#### WHAT NEEDS TO BE DONE
Among the records, which lines include "target"? List them.

Records contained in a dataset
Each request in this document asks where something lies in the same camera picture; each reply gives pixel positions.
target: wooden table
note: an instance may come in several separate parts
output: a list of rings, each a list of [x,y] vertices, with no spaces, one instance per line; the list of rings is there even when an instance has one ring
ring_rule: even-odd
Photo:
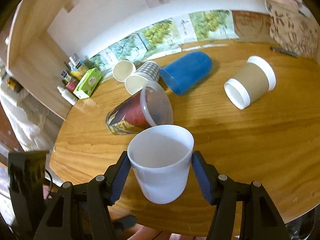
[[[183,96],[163,82],[174,124],[194,136],[195,150],[234,181],[262,182],[284,222],[320,202],[320,68],[314,60],[272,52],[267,44],[230,43],[202,49],[213,60],[209,77]],[[164,66],[183,53],[156,59]],[[266,59],[276,88],[245,110],[225,95],[223,84],[251,55]],[[60,130],[50,167],[74,184],[90,181],[116,163],[134,135],[112,135],[107,113],[129,97],[124,84],[108,80],[93,96],[78,101]],[[142,194],[130,171],[119,201],[110,208],[133,214],[138,223],[178,234],[206,236],[214,207],[202,198],[193,171],[186,189],[172,203],[156,205]],[[237,205],[234,234],[239,234]]]

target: brown paper
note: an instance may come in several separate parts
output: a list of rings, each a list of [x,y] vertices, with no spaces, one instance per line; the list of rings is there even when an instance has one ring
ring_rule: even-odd
[[[257,65],[246,62],[244,67],[233,77],[247,90],[250,104],[262,97],[269,90],[269,81],[265,73]]]

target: green box
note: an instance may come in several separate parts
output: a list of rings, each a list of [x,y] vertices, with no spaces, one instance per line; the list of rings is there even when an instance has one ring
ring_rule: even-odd
[[[79,99],[89,98],[101,78],[102,74],[96,67],[89,69],[79,81],[73,93]]]

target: white bottle
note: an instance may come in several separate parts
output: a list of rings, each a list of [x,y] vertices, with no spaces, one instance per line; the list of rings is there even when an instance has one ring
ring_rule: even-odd
[[[67,89],[61,86],[58,86],[57,89],[61,93],[62,97],[65,100],[67,100],[70,104],[72,104],[73,106],[76,104],[76,102],[78,101],[78,98],[76,98],[70,91],[68,91]]]

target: blue cup
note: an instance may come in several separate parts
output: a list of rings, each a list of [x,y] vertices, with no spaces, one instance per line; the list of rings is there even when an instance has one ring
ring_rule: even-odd
[[[193,51],[160,69],[160,76],[177,95],[198,83],[212,68],[212,60],[202,51]]]

#### EXPECTED ANSWER
target: wooden table
target: brown paper
target: green box
target: white bottle
target: blue cup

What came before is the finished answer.